Directions
From the listing below, pull out every line where the string "asphalt" appears.
━━━━━━━━━━━━━━━━━━━━━━━━━━━━━━
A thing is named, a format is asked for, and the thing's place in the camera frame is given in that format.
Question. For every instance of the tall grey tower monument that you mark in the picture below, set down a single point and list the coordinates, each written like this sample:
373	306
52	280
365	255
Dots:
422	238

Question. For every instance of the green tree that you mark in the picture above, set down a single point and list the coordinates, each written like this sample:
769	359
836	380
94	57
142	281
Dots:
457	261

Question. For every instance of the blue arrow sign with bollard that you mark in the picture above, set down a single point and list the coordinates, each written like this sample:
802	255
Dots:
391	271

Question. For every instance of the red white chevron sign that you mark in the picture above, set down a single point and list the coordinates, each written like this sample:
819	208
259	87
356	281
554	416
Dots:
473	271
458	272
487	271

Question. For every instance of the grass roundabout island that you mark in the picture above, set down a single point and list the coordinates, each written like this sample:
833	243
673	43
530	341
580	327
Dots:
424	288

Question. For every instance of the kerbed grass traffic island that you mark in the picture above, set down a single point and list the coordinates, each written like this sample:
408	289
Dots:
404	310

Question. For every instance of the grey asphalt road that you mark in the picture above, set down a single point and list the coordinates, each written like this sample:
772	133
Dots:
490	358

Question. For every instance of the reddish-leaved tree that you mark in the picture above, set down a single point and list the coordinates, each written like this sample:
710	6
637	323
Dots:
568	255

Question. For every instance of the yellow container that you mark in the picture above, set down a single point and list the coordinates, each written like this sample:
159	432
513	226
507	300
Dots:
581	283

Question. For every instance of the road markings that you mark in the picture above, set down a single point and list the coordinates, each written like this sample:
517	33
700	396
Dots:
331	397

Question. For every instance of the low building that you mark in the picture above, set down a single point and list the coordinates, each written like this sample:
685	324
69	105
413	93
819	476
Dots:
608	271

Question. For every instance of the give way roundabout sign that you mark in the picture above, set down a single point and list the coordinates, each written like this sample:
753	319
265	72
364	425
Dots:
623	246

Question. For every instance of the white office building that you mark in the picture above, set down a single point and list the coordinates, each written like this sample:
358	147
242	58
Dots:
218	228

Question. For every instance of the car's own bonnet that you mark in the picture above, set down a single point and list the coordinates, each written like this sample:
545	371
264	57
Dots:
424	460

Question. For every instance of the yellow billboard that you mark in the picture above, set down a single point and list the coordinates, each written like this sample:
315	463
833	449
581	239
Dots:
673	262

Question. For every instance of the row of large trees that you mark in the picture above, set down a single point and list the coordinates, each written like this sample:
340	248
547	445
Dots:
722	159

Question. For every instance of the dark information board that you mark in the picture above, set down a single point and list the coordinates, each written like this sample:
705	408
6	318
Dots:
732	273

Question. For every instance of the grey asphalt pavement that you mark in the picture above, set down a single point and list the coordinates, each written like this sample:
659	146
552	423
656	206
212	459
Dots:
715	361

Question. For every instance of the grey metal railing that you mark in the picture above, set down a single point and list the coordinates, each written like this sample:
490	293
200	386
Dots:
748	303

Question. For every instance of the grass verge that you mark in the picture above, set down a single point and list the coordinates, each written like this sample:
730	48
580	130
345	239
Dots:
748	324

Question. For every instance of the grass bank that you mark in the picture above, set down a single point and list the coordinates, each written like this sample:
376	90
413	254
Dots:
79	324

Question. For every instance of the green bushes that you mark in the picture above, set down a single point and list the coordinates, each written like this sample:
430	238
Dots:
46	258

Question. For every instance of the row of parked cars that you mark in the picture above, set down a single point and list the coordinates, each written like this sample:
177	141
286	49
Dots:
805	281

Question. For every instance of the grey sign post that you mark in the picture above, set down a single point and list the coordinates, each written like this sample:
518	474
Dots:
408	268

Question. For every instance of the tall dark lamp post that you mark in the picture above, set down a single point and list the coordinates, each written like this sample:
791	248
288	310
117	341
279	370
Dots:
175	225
━━━━━━━━━━━━━━━━━━━━━━━━━━━━━━
Solution to the problem
Question. For every instance of the grey asphalt road that you mark in the picture above, set down a single point and list the coordinates, each written like this sample:
Question. For every instance of the grey asphalt pavement that you mark in the picture above, set down a single point and list the coordinates, each written like this sample:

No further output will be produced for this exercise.